This is a guest post from Samantha Veitch, our certified coach serving Nevada City and surrounding areas. Enjoy! xx Andrea

My EC journey with my first born has been an incredible ride. We’ve had many successes, lots of learning, and we’ve gone through a few potty pauses and come through the other side. However, we still struggle in one department.

One of the ‘easy’ catches, as taught by Andrea, has never been an easy catch for us, and that is poop. My son is now 14 months old and I am now finally coming to terms with the fact that I have a stealth pooper.
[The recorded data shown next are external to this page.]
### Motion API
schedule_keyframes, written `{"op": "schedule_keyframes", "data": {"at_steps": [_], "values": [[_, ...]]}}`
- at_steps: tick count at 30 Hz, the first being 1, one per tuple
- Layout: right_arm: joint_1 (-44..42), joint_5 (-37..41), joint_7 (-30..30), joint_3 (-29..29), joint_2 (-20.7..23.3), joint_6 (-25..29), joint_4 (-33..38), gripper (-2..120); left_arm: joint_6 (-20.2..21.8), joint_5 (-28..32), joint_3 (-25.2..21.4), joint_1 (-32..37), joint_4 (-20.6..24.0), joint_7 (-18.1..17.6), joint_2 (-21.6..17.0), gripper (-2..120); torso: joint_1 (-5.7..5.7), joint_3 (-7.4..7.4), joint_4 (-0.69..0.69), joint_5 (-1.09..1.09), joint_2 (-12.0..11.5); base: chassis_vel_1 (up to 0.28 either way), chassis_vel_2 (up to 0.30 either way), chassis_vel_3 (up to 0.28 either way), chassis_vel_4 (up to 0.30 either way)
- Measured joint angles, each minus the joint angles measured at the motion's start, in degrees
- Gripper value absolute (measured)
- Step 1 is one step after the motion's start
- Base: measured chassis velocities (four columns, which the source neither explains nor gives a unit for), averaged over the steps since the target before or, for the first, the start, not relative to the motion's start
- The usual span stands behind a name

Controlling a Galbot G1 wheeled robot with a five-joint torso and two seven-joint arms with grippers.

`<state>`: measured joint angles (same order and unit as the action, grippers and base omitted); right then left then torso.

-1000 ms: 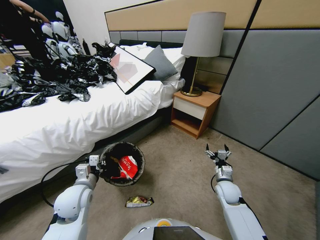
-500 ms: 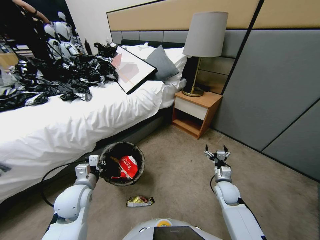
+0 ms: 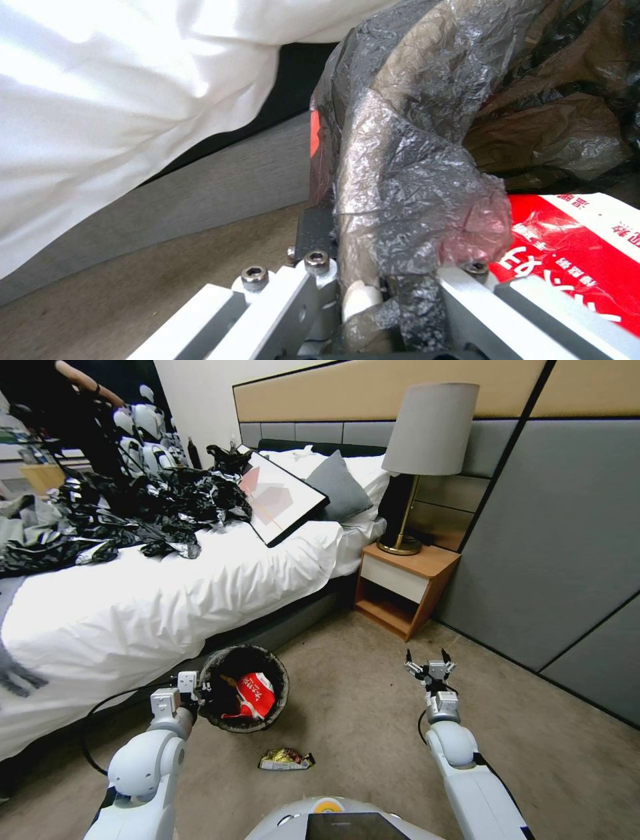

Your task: Pick up the trash bin, then pick up the garbage from the floor and place it into the trash bin.

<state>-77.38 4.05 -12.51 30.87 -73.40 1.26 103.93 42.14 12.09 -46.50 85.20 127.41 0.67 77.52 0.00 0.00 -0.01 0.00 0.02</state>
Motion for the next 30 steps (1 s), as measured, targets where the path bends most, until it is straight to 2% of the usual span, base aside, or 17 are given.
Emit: {"op": "schedule_keyframes", "data": {"at_steps": [30], "values": [[-0.01, -0.04, -1.78, -1.49, 0.1, -1.42, -0.15, 100, 0.0, 0.91, -0.51, 0.62, 0.38, -0.56, -0.42, 0, 0.0, 0.0, 0.0, 0.0, 0.0, 0.0, 0.0, 0.0, 0.0]]}}
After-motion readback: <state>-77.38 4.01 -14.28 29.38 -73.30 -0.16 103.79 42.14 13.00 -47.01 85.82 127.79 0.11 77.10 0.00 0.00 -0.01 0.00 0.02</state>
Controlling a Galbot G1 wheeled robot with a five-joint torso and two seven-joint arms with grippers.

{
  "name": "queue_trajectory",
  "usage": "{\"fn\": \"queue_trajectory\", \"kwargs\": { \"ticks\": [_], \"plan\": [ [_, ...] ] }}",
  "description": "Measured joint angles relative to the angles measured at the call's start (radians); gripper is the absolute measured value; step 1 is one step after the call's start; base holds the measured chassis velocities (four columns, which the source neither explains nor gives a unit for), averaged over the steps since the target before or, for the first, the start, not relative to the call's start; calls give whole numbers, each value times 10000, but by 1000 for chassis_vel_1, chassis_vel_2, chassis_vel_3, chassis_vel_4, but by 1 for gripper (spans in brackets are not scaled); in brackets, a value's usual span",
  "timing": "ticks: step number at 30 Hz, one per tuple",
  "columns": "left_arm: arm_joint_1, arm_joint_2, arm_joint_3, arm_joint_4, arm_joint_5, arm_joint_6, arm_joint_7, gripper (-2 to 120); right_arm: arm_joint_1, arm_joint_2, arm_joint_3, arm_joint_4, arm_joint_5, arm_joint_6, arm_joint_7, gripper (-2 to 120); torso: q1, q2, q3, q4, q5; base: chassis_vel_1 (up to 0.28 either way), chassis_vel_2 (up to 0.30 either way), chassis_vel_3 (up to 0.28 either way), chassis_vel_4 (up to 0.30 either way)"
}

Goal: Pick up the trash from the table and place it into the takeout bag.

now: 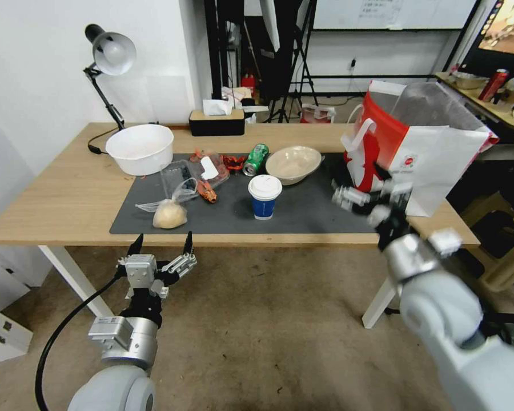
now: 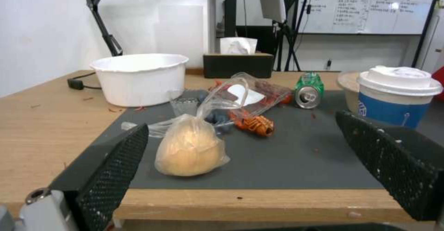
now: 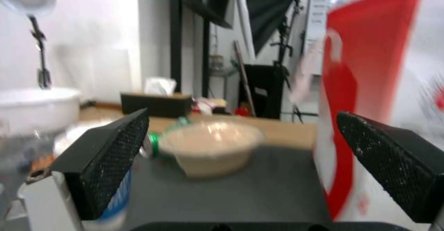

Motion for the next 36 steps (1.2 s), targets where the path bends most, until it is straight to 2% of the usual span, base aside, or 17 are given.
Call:
{"fn": "queue_trajectory", "kwargs": {
  "ticks": [5, 16, 26, 34, 36],
  "plan": [
    [-65, 0, 12, 91, -15, -9, -2, 100, -1098, 315, -102, -217, -658, 797, 475, 100, 1, 0, 0, 1, 3, 0, 0, 0, 0],
    [-121, 0, 50, 203, -68, -10, 0, 100, -1801, 749, -279, -752, -976, 1438, 798, 100, 1, 0, 0, 1, 3, 0, 0, 0, 0],
    [-107, 0, 25, 235, -122, -66, 1, 100, -1544, 844, -414, -762, -917, 1303, 944, 100, 1, -1, 2, 1, 2, 0, 0, 0, 0],
    [-90, 0, 28, 262, -121, -107, -1, 100, -625, 932, -633, -785, -109, 649, 1412, 100, 1, 0, 2, 0, 3, 0, 0, 0, 0],
    [-90, 0, 33, 276, -118, -111, 0, 100, -137, 950, -780, -866, 491, 328, 1602, 100, 1, -1, 2, 1, 3, 0, 0, 0, 0]
  ]
}}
This is a good realization to have because I am no longer:

  1. beating myself up for missing signals that aren’t there and
  2. comparing my little one with babies who are obvious poopers or do not like sitting in their own poop.

My baby does not mind sitting in his own poop. They come out quick, so even if there is a small grunt involved, the poop is out before I can say ‘POTTY!” Rather than get angry and pull my hair out or just throw in the towel (I’m stubborn like that), I decided to go back to the basics, get crafty, and start listening to my intuition.

4 poop catching strategies

Here are my top 4 strategies for dealing with a “stealth pooper,” otherwise known as a baby who doesn’t signal or isn’t obvious when pooping. (You can also check out this blog post for dealing with a baby who doesn’t signal in general.)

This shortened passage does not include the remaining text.